Frank’s hand was still circling furiously. “Then fucking overburn! Go till there’s smoke!” He switched channels to the dry lab. “Lab, you getting this on the trace?”

“Yes, sir. Sonar’s recording.”

“Well?”

“Two suits in a huge tangle.”

“Both hoses severed?”

“Can’t tell in all this kelp shit.”

“As high density profile as you can.”

“We’re on it, Captain.” The shift from “Hall” or “Frank” to “Captain” measured the mood of urgency that had taken over Petrel’s crew of sixteen. Several of them in off-duty wet gear, now that it had begun to rain, coffee mugs in hand, were gathering at center deck aft of the dry lab’s overhang, from where they could keep one eye on the A-frame’s two blocks and one on the stylus racing across the sonar trace paper. The glacially slow reverse spin of the depth meter told them the two SEALs should reach surface in about five minutes, a few grim side bets being made on Dixon’s and Albinski’s chance of survival. The onlookers tried to make some sense of the sonar image, but like untrained eyes looking at aerial recon photos, the black and gray shadings against the white paper seemed nothing more than that.

“Smoke!” It was Dixon’s winch man. Everybody had expected Albinski’s winch to be the first to evidence malfunction since he’d been the first in trouble, but Frank recalled that the Dixon winch was older. The winch man slammed his foot down hard on the brake pedal.

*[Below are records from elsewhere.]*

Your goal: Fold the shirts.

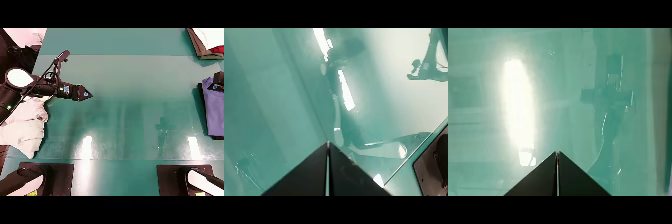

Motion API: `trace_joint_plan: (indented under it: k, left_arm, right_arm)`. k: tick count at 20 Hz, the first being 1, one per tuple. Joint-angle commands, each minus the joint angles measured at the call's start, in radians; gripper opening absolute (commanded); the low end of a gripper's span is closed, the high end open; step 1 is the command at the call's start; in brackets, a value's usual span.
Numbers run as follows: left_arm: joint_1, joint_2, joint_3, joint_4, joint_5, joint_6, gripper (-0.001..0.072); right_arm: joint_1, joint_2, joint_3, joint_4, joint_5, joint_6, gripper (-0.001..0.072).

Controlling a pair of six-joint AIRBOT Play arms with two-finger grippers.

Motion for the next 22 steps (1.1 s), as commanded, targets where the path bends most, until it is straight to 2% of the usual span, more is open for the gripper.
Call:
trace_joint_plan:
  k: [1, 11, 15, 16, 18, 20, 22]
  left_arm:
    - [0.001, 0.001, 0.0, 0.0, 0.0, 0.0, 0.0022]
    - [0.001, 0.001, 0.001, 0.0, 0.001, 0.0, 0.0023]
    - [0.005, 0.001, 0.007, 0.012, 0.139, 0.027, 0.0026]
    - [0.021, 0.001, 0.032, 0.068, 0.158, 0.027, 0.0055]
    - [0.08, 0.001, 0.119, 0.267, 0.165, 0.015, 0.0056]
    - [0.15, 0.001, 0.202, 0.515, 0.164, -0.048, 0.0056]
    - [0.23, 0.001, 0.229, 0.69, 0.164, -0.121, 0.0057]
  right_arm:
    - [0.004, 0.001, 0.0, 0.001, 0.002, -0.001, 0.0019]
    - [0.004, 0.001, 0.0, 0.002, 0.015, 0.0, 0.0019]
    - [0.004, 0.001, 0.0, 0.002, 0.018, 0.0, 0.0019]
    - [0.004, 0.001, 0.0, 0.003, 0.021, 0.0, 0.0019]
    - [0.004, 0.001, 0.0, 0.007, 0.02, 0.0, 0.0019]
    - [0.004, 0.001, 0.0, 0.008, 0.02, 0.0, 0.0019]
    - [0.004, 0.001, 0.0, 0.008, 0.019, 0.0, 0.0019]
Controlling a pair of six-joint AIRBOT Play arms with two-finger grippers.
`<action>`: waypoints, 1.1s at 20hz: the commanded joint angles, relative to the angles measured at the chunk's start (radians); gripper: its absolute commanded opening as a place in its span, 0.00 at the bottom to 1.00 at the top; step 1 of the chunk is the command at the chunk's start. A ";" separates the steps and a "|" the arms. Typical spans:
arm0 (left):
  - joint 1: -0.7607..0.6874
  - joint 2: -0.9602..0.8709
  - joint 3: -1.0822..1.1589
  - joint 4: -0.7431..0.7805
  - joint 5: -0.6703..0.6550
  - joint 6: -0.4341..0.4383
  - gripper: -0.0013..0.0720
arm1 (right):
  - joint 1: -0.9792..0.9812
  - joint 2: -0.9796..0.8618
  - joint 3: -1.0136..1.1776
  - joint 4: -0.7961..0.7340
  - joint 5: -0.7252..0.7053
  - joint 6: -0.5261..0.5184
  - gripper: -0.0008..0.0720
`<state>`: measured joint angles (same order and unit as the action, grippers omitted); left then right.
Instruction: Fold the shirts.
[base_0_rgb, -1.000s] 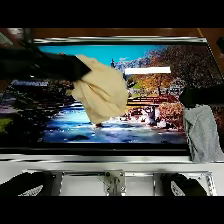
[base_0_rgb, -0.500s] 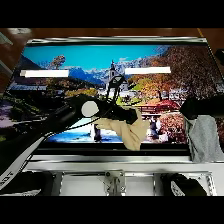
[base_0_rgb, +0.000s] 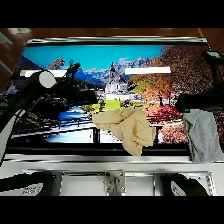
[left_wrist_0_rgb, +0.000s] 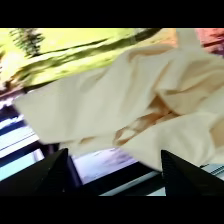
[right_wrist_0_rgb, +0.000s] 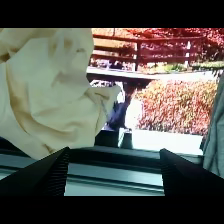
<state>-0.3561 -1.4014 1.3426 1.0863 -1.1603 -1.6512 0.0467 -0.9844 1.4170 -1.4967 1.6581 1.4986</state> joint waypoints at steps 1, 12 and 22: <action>0.166 0.018 -0.161 -0.016 -0.126 0.051 0.94 | 0.000 -0.078 0.000 -0.059 -0.040 -0.037 0.95; 0.086 -0.177 -0.345 -0.383 0.307 0.141 0.93 | -0.002 -0.193 0.000 -0.084 -0.070 -0.037 0.95; 0.075 -0.215 -0.312 -0.451 0.318 0.212 0.07 | -0.151 -0.192 -0.114 -0.024 0.006 -0.121 0.95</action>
<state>-0.2794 -1.6173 1.0122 0.6498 -0.8364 -1.4811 -0.0200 -1.1763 1.3705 -1.5604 1.6150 1.4261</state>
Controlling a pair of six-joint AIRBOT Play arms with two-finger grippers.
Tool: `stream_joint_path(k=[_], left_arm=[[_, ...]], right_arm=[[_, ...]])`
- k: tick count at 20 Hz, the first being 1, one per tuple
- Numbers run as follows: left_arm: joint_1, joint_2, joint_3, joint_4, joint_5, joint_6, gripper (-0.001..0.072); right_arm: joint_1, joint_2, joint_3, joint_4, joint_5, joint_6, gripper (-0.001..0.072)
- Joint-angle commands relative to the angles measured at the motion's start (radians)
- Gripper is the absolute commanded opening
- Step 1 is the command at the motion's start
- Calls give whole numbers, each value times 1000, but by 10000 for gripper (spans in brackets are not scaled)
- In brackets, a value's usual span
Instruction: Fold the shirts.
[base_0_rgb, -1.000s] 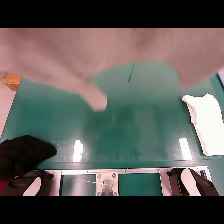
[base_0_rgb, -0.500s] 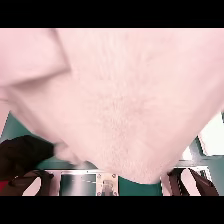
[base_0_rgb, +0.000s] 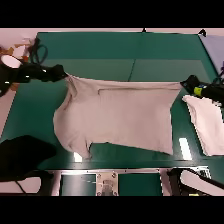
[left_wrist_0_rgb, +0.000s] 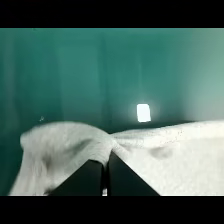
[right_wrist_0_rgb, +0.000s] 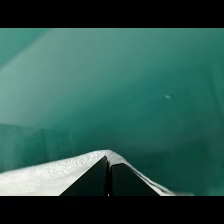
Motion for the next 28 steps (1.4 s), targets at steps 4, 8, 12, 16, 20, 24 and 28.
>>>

The A-block’s depth needle stopped abruptly and Frank screamed, “Slower, you idiot! Tap it!”

Given the enormous weight of the kelp that had wrapped itself around the umbilical, such a sudden brake could exert enough torque to snap the cord as easily as an impatient fisherman jerking his line against a snag.

Albinski’s winch man was standing up now in his tractor spring seat for a better view of the A-block meter.